И опять я не стала выяснять — где и как они пересекались? Счел бы нужным — рассказал сам. А мне пришлось позвонить Андрею, чтобы сказать ему, что мы скоро будем в Питере, и он сможет несколько дней провести с сыном. И еще спросила:

— Андрей, а как звали мать Зины?

— Зачем тебе, Аня? — насторожился он.

— Просто… меня только самым-самым краешком задело этим… страхом смерти, Андрюша. И как-то уже… Хотела зайти в храм и поставить свечку, а за кого — не знаю.

— Илана. Что у тебя со здоровьем, Аня? — забеспокоился он.

— Надеюсь что ничего страшного. Мы как раз едем обследоваться, я уточню дату и Вовка скажет тебе. Я вышла замуж, Андрей, — решилась я сказать и замерла, прислушиваясь, а потом предварила вопрос: — Ты его не знаешь.

— Я?!

— Что такое? Знаешь?

— Ничего. Спасибо, я возьму выходные… Я знаю про свадьбу — Вовка уже сказал.

— Андрей? Не вздумай превращать его в соглядатая и…

— Ты с ума сошла?! Я никогда и ни о чем его не выспрашиваю. Он сам говорит то, что считает нужным сказать.

— Извини… Тогда еще — ты теперь можешь переводить нам меньше денег. Сколько там положено — двадцать пять процентов?

— Это мое дело. Я задолжал тебе за те полуголодные годы. Не спорь, пускай будут для Вовки. Свозишь его на теплые моря. Помнишь — мы мечтали? Меня повысили, Аня, нам достаточно. И… солнышко, — трудно вытолкнул он из себя, — ты натерпелась, да… у тебя сейчас все хорошо?

— Да, все очень хорошо.

— Ну, тогда…? Счастья тебе, — шумно выдохнул он, а я нажала отбой.

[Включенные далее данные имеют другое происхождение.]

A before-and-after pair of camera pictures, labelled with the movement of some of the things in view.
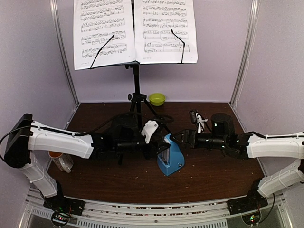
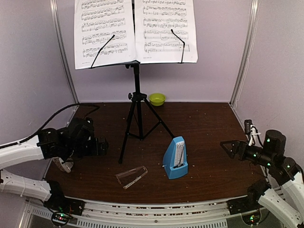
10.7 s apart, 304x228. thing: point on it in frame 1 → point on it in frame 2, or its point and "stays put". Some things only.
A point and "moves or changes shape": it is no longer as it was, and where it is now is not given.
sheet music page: x=103 y=33 stays put
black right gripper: x=186 y=135 → x=235 y=145
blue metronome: x=172 y=159 moves or changes shape
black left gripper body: x=149 y=153 → x=101 y=150
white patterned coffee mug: x=64 y=162 stays put
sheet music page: x=165 y=32 stays put
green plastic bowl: x=157 y=99 stays put
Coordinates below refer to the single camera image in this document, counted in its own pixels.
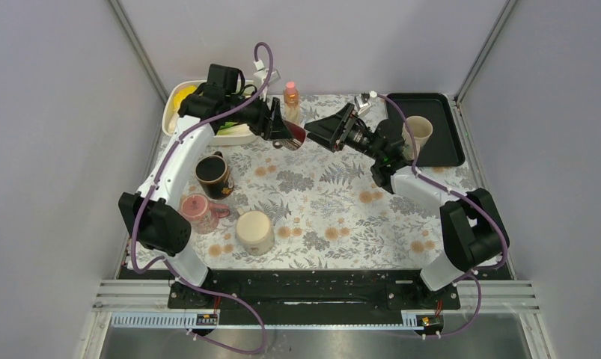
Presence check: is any beige upside-down mug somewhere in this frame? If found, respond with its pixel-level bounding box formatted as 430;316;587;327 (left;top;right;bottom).
235;207;275;256

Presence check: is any brown striped small mug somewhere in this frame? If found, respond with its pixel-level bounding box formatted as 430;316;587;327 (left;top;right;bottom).
270;120;306;151

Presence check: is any black serving tray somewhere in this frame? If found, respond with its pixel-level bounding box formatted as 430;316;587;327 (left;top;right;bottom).
387;93;466;168

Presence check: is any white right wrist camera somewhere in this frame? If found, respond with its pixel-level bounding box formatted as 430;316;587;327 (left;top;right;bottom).
353;90;377;117

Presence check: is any pink drink bottle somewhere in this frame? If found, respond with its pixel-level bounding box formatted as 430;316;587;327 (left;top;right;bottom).
283;82;301;125

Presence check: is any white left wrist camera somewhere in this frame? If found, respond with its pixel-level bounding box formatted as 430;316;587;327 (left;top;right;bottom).
253;60;281;100

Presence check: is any right small control board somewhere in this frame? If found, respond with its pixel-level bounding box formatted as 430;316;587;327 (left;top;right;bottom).
420;316;442;327

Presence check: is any small control board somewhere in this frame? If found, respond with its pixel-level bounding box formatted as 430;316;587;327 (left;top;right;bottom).
420;316;442;327
195;313;219;327

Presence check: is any white plastic vegetable tub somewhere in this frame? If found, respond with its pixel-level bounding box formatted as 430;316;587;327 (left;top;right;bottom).
162;80;257;147

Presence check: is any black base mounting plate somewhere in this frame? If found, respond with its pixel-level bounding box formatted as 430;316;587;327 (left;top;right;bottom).
168;269;460;326

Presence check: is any cream floral mug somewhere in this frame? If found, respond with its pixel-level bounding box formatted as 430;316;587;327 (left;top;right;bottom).
402;116;433;161

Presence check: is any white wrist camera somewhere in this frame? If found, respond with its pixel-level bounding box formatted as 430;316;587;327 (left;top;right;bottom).
253;60;281;100
353;90;377;117

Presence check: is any aluminium frame rail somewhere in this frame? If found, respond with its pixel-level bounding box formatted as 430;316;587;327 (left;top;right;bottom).
92;280;171;312

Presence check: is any black mug with tan rim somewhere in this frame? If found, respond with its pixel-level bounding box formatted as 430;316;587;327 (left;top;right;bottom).
195;151;234;200

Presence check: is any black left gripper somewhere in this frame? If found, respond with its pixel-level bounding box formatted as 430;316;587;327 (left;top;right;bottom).
226;88;293;141

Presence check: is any white slotted cable duct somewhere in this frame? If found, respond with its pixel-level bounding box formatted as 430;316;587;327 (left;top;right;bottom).
110;310;445;331

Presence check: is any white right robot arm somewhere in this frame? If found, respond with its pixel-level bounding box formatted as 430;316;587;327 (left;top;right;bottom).
305;104;510;308

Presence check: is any white napa cabbage toy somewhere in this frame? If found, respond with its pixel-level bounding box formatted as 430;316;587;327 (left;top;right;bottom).
168;85;197;133

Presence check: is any pink glass mug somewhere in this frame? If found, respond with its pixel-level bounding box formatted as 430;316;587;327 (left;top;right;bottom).
179;194;231;235

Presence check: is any left small control board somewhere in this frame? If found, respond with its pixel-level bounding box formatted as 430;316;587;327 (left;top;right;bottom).
195;313;219;327

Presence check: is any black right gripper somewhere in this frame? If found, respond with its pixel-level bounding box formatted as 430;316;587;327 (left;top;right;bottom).
305;103;384;162

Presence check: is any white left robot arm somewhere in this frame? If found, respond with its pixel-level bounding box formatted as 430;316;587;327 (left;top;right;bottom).
118;60;303;307

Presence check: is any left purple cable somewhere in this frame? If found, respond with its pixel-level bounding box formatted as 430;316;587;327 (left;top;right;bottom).
129;42;275;356

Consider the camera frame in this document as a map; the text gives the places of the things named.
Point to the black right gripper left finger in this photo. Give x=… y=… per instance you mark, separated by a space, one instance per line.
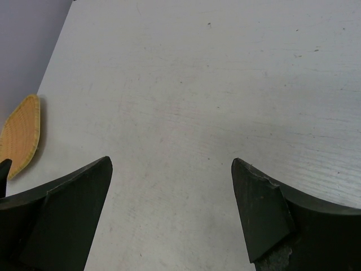
x=52 y=226

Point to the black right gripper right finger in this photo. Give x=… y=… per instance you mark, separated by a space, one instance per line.
x=286 y=229

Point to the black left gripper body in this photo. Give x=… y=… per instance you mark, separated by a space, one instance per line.
x=5 y=167

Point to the yellow woven square mat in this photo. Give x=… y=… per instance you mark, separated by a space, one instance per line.
x=20 y=134

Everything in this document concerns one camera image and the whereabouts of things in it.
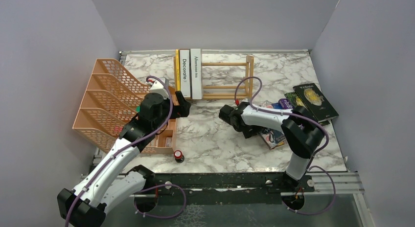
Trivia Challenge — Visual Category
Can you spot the floral Little Women book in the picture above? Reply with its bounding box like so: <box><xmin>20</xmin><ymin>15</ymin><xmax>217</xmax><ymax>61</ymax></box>
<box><xmin>258</xmin><ymin>128</ymin><xmax>286</xmax><ymax>150</ymax></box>

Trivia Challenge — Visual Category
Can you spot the purple 52-Storey Treehouse book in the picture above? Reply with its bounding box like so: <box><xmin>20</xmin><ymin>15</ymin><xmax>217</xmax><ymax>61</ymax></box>
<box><xmin>278</xmin><ymin>98</ymin><xmax>294</xmax><ymax>110</ymax></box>

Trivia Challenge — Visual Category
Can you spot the white Furniture Decorate book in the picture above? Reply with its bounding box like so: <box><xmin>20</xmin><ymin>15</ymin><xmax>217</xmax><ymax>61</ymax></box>
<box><xmin>179</xmin><ymin>49</ymin><xmax>191</xmax><ymax>98</ymax></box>

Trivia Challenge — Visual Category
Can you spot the Afternoon tea coffee cover book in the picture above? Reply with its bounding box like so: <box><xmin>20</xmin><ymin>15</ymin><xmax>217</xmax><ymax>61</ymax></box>
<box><xmin>190</xmin><ymin>48</ymin><xmax>203</xmax><ymax>100</ymax></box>

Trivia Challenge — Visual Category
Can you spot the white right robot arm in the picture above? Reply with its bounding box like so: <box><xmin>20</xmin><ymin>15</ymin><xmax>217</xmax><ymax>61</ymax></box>
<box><xmin>219</xmin><ymin>102</ymin><xmax>328</xmax><ymax>191</ymax></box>

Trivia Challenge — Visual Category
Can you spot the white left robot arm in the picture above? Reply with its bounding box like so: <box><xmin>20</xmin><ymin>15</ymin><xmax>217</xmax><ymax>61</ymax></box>
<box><xmin>57</xmin><ymin>91</ymin><xmax>191</xmax><ymax>227</ymax></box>

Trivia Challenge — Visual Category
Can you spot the orange plastic file organizer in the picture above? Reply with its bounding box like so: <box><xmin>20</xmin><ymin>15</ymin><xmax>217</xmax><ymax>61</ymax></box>
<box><xmin>71</xmin><ymin>58</ymin><xmax>179</xmax><ymax>155</ymax></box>

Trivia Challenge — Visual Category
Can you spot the blue Jane Eyre book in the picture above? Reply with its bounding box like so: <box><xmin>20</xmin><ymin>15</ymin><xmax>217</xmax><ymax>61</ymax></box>
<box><xmin>263</xmin><ymin>101</ymin><xmax>283</xmax><ymax>110</ymax></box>

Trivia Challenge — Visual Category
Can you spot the red capped small bottle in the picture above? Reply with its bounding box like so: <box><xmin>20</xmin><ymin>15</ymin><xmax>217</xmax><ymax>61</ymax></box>
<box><xmin>173</xmin><ymin>150</ymin><xmax>184</xmax><ymax>163</ymax></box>

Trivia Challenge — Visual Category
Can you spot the thin yellow book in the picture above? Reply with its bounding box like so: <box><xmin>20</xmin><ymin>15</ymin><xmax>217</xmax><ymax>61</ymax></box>
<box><xmin>174</xmin><ymin>49</ymin><xmax>181</xmax><ymax>91</ymax></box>

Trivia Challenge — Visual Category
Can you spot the wooden book rack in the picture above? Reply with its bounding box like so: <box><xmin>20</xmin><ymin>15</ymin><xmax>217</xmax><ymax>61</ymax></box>
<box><xmin>173</xmin><ymin>55</ymin><xmax>255</xmax><ymax>104</ymax></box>

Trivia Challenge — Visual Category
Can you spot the green Alice Wonderland book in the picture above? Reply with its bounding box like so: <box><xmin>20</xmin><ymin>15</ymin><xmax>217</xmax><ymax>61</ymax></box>
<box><xmin>284</xmin><ymin>92</ymin><xmax>317</xmax><ymax>119</ymax></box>

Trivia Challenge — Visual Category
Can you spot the black Moon and Sixpence book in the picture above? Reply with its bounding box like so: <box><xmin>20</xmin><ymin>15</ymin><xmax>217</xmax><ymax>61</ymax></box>
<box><xmin>293</xmin><ymin>83</ymin><xmax>339</xmax><ymax>123</ymax></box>

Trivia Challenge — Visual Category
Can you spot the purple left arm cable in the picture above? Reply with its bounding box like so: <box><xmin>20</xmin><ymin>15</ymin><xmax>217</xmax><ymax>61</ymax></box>
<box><xmin>65</xmin><ymin>75</ymin><xmax>174</xmax><ymax>227</ymax></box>

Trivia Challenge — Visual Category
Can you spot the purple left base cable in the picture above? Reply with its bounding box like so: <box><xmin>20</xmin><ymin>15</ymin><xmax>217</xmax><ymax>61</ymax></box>
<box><xmin>133</xmin><ymin>182</ymin><xmax>188</xmax><ymax>220</ymax></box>

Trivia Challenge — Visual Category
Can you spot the black metal base rail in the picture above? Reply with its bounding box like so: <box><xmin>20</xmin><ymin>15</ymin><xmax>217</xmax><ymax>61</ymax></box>
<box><xmin>133</xmin><ymin>172</ymin><xmax>315</xmax><ymax>208</ymax></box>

Солнышко… какой же страшной тучей ты накрыл это солнышко… заболело оно. Я решила больше не допускать таких бесед «по душам» — незачем. И еще был один разговор — с Леной. Я еще только начала говорить, а она прервала меня:

— Андрей сказал — вы с Сашей женились?

— Андрей? — как-то сразу сделала я выводы, — вы что — вместе?

— Да с чего? — удивилась она, — мы терпеть друг друга не можем! Сказал — на порог больше не пустит.

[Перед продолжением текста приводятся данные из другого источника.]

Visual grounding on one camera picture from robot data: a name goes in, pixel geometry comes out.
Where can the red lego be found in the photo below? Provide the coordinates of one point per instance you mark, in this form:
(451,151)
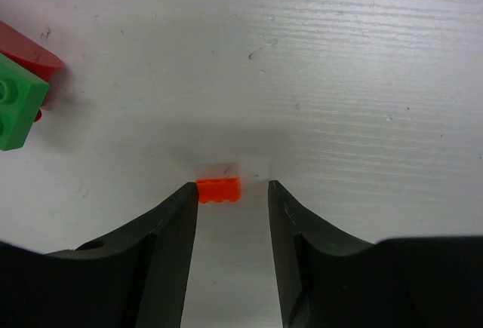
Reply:
(28,54)

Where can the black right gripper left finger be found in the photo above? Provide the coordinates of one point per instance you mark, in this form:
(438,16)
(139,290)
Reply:
(135,276)

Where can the orange lego piece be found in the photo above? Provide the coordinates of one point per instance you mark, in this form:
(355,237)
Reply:
(221,190)

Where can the green 2x4 lego brick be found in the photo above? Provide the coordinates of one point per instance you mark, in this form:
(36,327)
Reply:
(22,94)

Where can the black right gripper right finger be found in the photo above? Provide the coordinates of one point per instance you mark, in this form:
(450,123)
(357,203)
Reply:
(325,276)

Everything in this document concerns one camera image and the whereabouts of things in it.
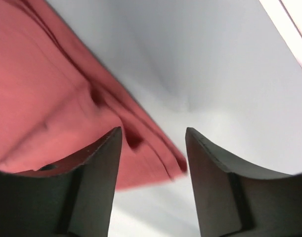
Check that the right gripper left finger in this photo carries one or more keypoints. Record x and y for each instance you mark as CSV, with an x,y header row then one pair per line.
x,y
72,197

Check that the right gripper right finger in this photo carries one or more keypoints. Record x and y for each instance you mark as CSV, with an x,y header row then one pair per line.
x,y
236,198

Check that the salmon pink t shirt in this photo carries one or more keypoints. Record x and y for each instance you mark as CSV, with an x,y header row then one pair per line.
x,y
56,98

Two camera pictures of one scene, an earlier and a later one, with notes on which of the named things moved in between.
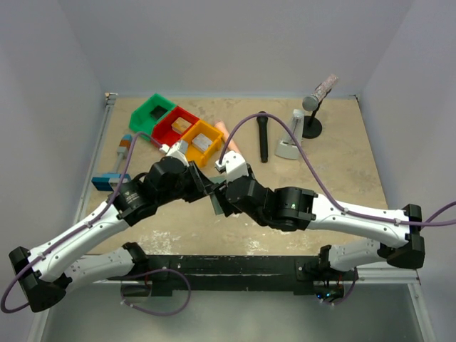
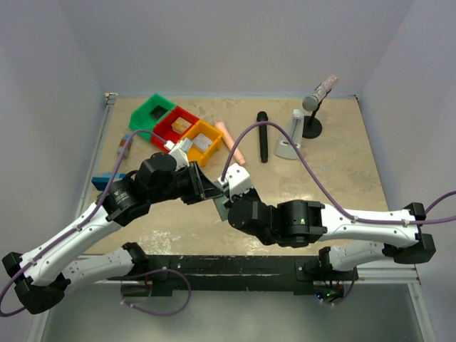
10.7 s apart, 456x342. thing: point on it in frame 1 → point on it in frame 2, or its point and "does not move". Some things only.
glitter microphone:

— А ты ходишь? Ох, Лена… прости. Это не мое дело. У нас все было в спешке и без помпы — просто роспись. Я сразу не позвонила, хотела сделать сюрприз — на днях мы будем в Питере. А что тогда у тебя с Андреем?

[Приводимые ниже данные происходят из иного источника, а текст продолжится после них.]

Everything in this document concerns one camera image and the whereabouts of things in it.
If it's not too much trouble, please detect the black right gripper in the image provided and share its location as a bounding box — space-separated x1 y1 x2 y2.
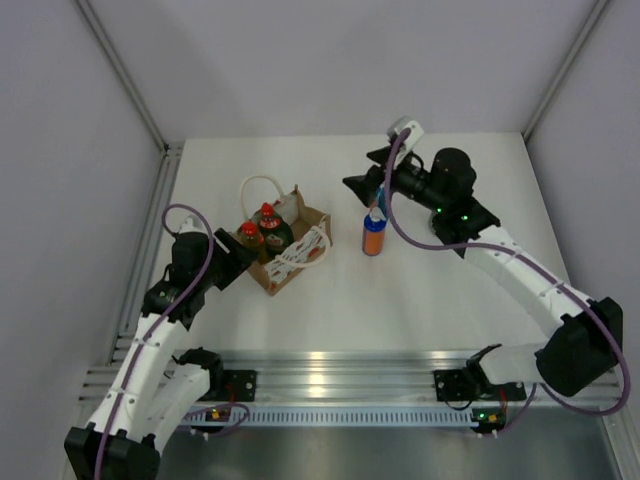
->
343 146 447 215

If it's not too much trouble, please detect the yellow dish soap bottle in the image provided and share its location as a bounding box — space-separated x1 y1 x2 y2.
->
239 221 269 264

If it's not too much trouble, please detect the green dish soap bottle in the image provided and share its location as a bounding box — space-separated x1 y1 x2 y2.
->
258 203 295 259

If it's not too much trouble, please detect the blue orange pump bottle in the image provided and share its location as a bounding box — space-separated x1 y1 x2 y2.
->
362 207 387 256

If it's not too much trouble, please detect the watermelon print jute bag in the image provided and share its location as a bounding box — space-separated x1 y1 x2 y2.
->
233 175 333 296

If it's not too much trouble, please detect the grey-green pump soap bottle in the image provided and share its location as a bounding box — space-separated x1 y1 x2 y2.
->
429 214 442 237

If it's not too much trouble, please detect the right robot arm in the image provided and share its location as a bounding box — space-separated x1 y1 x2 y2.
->
343 145 630 401

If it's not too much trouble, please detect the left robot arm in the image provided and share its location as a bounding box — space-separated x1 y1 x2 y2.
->
64 227 257 479

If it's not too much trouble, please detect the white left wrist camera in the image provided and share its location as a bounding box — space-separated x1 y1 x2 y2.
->
178 214 207 235

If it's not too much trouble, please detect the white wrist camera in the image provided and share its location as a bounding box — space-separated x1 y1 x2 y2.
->
387 116 425 154
178 214 207 235

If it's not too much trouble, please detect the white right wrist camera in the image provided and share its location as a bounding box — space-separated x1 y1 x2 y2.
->
387 116 425 154

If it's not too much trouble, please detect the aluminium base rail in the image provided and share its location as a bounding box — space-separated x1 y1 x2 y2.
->
77 349 626 406

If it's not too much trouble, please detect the white slotted cable duct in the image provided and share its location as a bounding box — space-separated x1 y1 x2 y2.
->
179 405 481 429

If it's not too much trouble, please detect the aluminium frame post right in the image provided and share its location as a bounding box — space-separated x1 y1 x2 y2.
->
521 0 614 144

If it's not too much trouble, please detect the aluminium frame post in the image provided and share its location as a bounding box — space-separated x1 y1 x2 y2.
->
73 0 168 153
521 0 614 144

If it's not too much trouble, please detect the aluminium frame post left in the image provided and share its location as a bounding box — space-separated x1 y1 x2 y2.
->
73 0 168 153

— Ну, не к нему же я хожу?! Он из Зинки урода сделал бы, если бы не я. На руках таскал… нянька — тварь в наушниках.

— Алена Викентиевна?

— В жопу Алену! Она не справилась. Другая… ребенок чуть грыжу не наорал. Я ее за патлы вышвырнула. Аня, я не могу слышать, как плачут дети, и знаешь — почему? Три выкидыша, а потом после тяжелого сохранения, на поздних сроках — опять… Михаил бросил меня из-за этого, у него уже был сын… где-то там. А Зинка хорошая, сидит уже, улыбается, как солнышко. Ею заниматься нужно, ее лечить нужно грамотно — уже с этих пор. В рамках держать, уже сейчас воспитывать, а не тупо таскать на руках, бл…!

— Тебе же нравился Андрей? — пыталась я понять, что происходит.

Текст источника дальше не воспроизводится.